*** Source data ***

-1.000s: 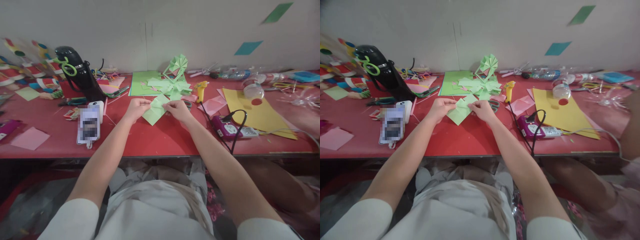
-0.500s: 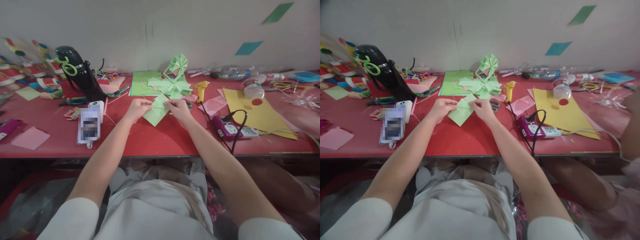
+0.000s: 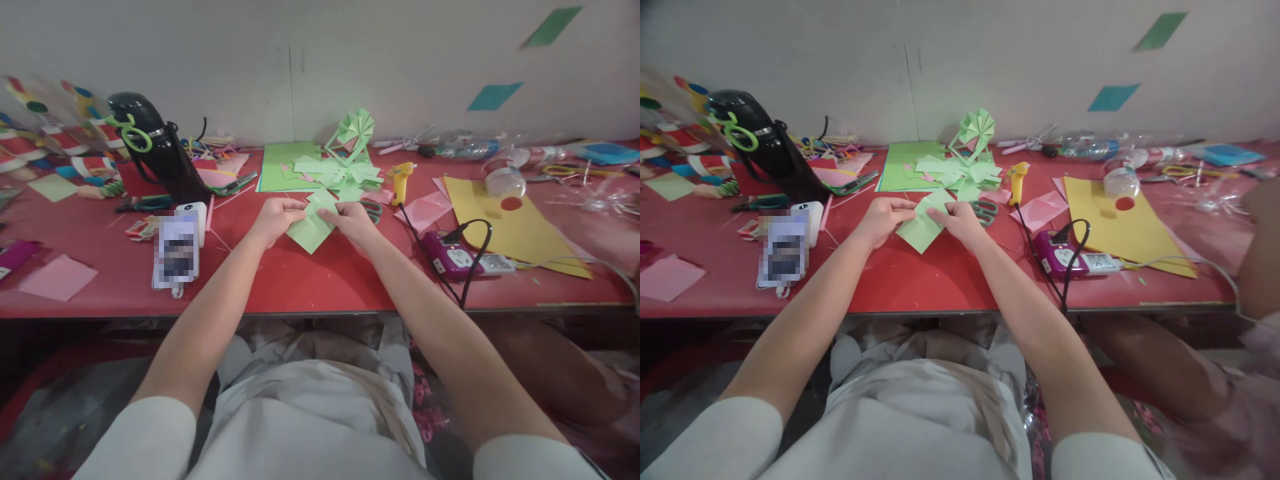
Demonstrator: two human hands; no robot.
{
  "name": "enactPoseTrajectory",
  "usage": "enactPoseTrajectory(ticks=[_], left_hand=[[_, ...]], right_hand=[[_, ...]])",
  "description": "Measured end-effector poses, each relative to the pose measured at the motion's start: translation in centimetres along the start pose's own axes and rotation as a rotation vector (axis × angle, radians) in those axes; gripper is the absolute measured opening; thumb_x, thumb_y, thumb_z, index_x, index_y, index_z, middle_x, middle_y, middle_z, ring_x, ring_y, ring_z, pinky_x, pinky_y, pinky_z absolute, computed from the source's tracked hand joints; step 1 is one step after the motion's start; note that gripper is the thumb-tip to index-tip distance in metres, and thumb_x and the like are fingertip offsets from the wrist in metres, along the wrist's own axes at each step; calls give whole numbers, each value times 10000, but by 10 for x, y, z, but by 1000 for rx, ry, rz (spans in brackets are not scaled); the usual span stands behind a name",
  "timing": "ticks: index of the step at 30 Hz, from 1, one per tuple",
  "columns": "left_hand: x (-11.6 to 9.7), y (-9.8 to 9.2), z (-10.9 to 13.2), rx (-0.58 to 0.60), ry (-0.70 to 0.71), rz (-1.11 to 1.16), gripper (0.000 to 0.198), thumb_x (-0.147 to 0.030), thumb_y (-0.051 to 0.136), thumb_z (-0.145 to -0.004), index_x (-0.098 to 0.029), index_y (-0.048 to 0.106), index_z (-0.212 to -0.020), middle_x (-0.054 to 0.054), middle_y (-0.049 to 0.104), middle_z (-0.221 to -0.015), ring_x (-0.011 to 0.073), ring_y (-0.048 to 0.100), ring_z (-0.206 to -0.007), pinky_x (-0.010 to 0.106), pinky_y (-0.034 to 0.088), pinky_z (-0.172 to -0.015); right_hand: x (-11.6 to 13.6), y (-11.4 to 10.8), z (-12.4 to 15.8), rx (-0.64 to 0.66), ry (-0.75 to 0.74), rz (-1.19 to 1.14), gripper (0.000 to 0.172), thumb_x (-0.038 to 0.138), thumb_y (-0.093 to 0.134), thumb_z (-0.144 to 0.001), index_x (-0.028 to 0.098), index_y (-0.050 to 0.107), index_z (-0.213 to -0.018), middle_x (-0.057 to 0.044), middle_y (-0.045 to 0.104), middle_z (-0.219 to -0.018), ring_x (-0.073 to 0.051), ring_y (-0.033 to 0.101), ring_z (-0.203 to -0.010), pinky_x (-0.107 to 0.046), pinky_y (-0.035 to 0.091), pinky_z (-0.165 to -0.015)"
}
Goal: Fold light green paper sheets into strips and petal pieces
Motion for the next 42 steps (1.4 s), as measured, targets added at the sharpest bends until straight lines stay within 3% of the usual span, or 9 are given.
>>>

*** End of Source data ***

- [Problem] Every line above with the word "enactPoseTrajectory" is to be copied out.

- [Completed task]
  "name": "enactPoseTrajectory",
  "usage": "enactPoseTrajectory(ticks=[_], left_hand=[[_, ...]], right_hand=[[_, ...]])",

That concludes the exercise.